Cet article répond aux commentaires de Jean-Philippe Dayres et éclaircit le débat, décode les arguments développés.
Jean-Philippe a brossé un tableau assez juste mais vu du côté du jeu d'acteurs industriels. Qu'en est-il de l'automobiliste.
Il faut distinguer, devant le tapage médiatique habituel, les arguments qui relèvent de la plus pure communication électorale du gouvernement de ceux qui ont un début de réalité.
Que permet de faire le lancement du couple bioethanol moteur flex?
Il permet:
de seulement poser des jalons bien maigres pour diminuer notre dépendance au pétrole.
de stimuler une concurrence, donc diminuer le poids de l'industrie du pétrole, donc éviter une envolée trop prononcée des prix, mais à la marge.
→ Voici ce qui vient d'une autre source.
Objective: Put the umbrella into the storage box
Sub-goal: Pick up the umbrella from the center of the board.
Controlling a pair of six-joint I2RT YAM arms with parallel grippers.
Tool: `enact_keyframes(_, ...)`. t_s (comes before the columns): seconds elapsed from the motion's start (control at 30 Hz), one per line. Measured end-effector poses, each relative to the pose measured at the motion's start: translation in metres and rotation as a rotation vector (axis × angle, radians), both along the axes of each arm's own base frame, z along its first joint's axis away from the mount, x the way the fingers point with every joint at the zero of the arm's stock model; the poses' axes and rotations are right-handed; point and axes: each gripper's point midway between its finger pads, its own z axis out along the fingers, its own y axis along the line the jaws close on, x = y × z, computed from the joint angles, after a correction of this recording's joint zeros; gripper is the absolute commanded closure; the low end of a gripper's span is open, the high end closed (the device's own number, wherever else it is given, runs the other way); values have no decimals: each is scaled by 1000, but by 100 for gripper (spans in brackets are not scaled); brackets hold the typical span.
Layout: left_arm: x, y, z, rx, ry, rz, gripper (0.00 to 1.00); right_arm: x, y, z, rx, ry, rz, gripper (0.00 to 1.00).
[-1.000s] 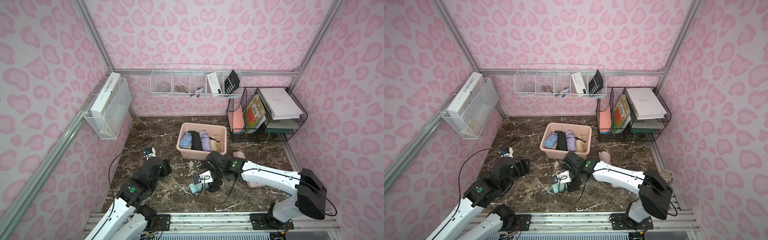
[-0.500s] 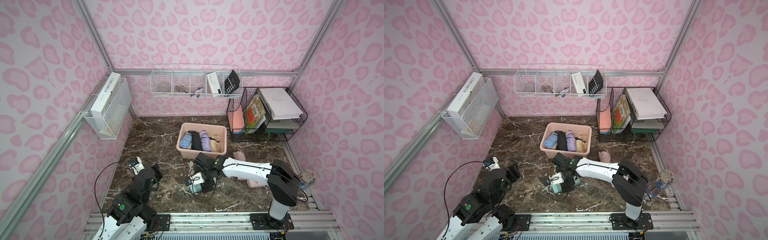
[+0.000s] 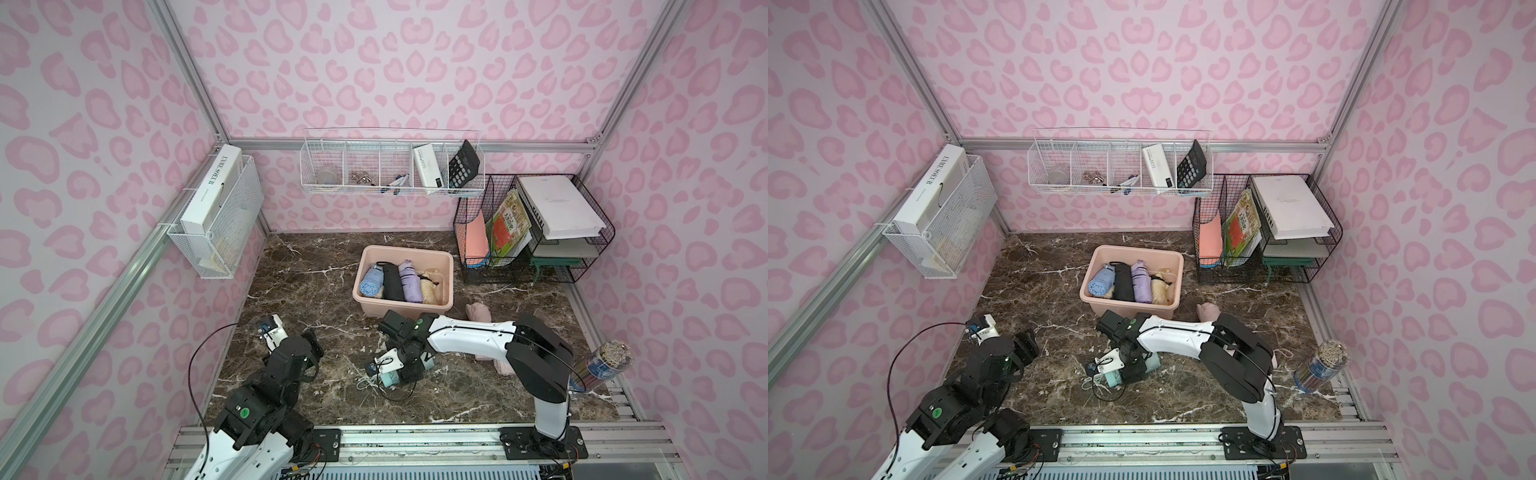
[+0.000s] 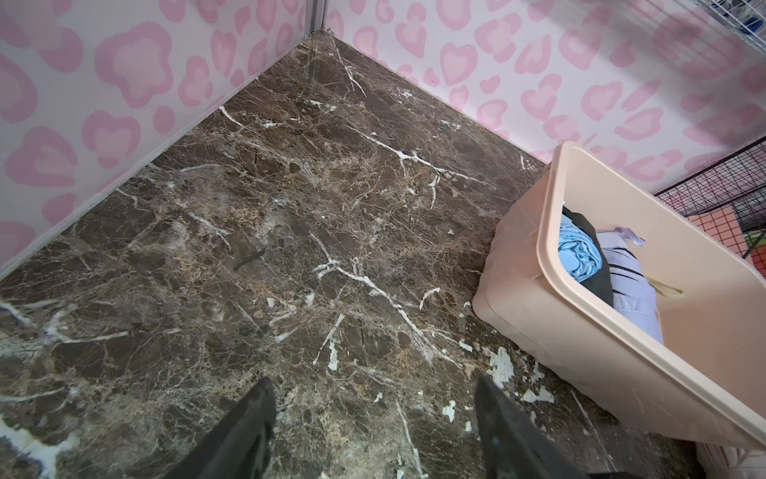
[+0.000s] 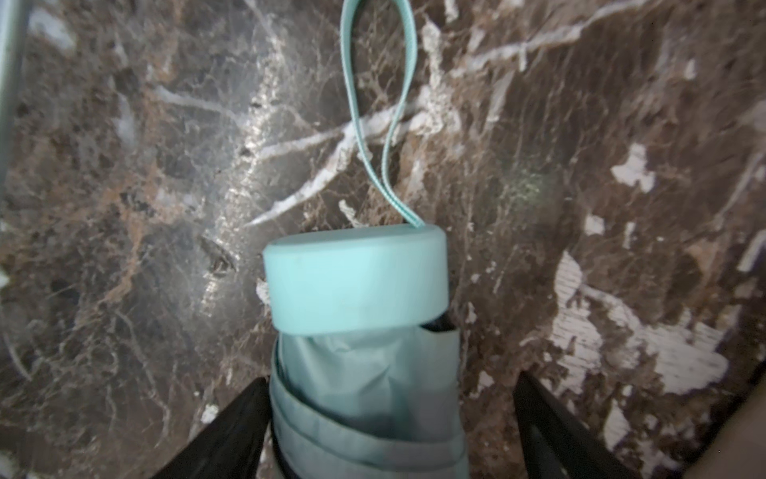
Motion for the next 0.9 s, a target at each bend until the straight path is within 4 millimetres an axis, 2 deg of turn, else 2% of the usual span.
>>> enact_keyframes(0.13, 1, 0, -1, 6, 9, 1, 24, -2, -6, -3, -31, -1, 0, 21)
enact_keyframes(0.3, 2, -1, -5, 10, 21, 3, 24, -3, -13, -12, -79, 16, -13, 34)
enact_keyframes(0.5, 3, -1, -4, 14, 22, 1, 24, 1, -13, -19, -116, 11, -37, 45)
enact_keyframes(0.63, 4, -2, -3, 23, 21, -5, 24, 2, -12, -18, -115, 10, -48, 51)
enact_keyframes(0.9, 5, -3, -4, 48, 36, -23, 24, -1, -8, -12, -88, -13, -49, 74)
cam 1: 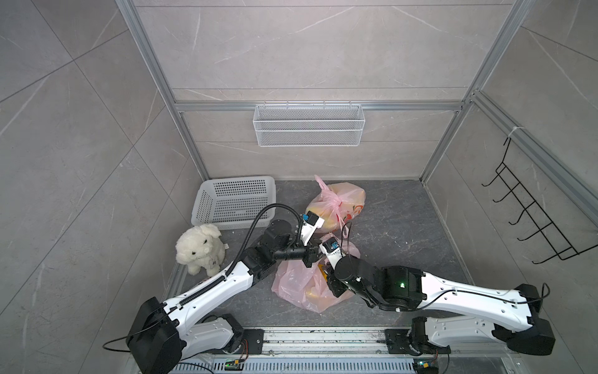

Les français roulant le plus en voiture étant les plus riches, voir le tableau du précédent article, ce sont finalement ceux-là qui profiteront du système sans pour autant en voir réellement les effets.
de se donner les moyens pour plus tard d'une certaine indépendance énergétique pour le transport.
Il permet de donner du travail à un type d'agriculture et à l'industrie automobile.
Par contre, ce lancement ne permet pas:
de modifier sensiblement les conditions économiques précaires des ménages dont le budget est sensible au coût du transport. Le bioethanol aidé par l'état coûte 25% moins cher environ que l'essence, le moteur flex consomme 25% de plus environ. Il ne s'adapte pas aux moteurs actuels. Le parc français est majoritairement diesel. Les français ne changent de voiture que tous les 8 ans (en augmentation depuis l'an dernier).
de contribuer significativement à la diminution des gaz à effet de serre dans les délais où il faut agir (20 ans).
c'est une réponse faible et marginale. La communication du gouvernement sur le pouvoir d'achat et l'effet de serre est donc purement électorale. N'oublions pas qu'il faut 1ha par voiture pour la faire rouler au biocarburant. Il y a un conflit d'usage avec d'autres fonctions.
Quels sont les effets pervers du développement massif des biocarburants?
On ne peut se permettre de remettre dans la nature plus de pesticides, d'herbicides, de mettre plus de pression sur l'eau. C'est un frein incontestable.
On risque de passer d'un poids excessif de l'industrie pétrolière à celui de l'agriculture. On risque finalement de simplement changer de dépendance.
Ne surestimons pas le poids de la TIPP, elle ne réprésente que 7% des recettes de l'état, l'impôt sur le revenu 17%, la TVA le reste en gros. L'argument qui consiste à dire que l'état ne veut pas bouger parce qu'il n'aurait plus de rentrée de TIPP ne tient pas la route. En maîtrisant le trafic automobile, l'état pourrait faire des économies en évitant le surinvestissement dans les infrastructures autoroutières urbaines.
Prendre le problème par le fil de la pollution, de l'effet de serre, de la crise de l'énergie est insuffisant. Cela ne règle pas le problème de la consommation excessive d'espace urbain.
Que faudrait-il faire?
Diversifier les sources de carburants en même temps et équitablement:
bioethanol, diester, biogaz (production à partir de la méthanisation des déchets), gaz naturel, air comprimé: c'est au gouvernement de faire cela, et c'est possible immédiatement.
Enfin, et prioritairement, légiférer pour obliger les acteurs économiques à faire des plans de déplacements. L'expérience de STmicroelectronics à Grenoble montre que l'on peut diviser par 2 en 5 ans l'usage de la voiture sur le déplacement domicile travail. C'est facile à faire, ne coûte pas cher, diminue structurellement la demande, donc contribue à la maîtrise des coûts.
L'efficacité est du côté de nos organisations des mobilités. Le ministre et son gouvernement n'en parle jamais. Pourtant, c'est là qu'il faudrait porter l'effort de communication. Or, on préfère acheter les voix des agriculteurs pour 2007 au détriment de la plus grande partie de la population française, victime de cette partie d'échec.